### WHAT YOU ARE ASKED TO DO
Starting at the first line of the data below, repeat each line word for word up to and including the line with "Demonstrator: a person".
*** DATA SECTION ***
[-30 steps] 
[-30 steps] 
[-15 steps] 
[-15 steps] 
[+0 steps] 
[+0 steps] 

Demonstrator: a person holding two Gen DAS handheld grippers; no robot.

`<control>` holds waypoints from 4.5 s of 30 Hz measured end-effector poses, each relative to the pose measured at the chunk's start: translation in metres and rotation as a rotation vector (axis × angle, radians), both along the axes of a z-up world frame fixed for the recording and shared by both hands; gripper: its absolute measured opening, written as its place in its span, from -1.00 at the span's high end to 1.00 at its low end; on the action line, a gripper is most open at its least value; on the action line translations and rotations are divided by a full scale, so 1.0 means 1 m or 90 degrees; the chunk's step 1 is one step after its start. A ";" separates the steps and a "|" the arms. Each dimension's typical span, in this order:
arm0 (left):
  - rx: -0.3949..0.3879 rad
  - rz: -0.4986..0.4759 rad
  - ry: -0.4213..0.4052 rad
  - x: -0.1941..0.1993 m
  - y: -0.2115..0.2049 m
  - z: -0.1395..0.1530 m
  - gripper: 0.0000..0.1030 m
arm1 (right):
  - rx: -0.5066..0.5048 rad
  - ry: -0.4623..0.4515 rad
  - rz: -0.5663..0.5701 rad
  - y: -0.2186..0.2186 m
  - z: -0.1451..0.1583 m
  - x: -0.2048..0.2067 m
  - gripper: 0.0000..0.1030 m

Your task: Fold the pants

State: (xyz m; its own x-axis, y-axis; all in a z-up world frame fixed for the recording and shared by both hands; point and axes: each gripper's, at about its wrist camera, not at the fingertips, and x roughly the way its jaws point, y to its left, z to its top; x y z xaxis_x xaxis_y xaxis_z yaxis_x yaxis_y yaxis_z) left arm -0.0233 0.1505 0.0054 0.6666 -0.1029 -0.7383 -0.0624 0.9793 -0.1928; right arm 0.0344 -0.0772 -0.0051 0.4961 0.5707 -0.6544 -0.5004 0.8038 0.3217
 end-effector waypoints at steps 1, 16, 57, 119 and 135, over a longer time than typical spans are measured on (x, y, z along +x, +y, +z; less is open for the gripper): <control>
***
### TASK OUTPUT
[-30 steps] 
[-30 steps] 
[-15 steps] 
[-15 steps] 
[+0 steps] 
[+0 steps] 

Demonstrator: a person holding two Gen DAS handheld grippers; no robot.

The output returned above is complete.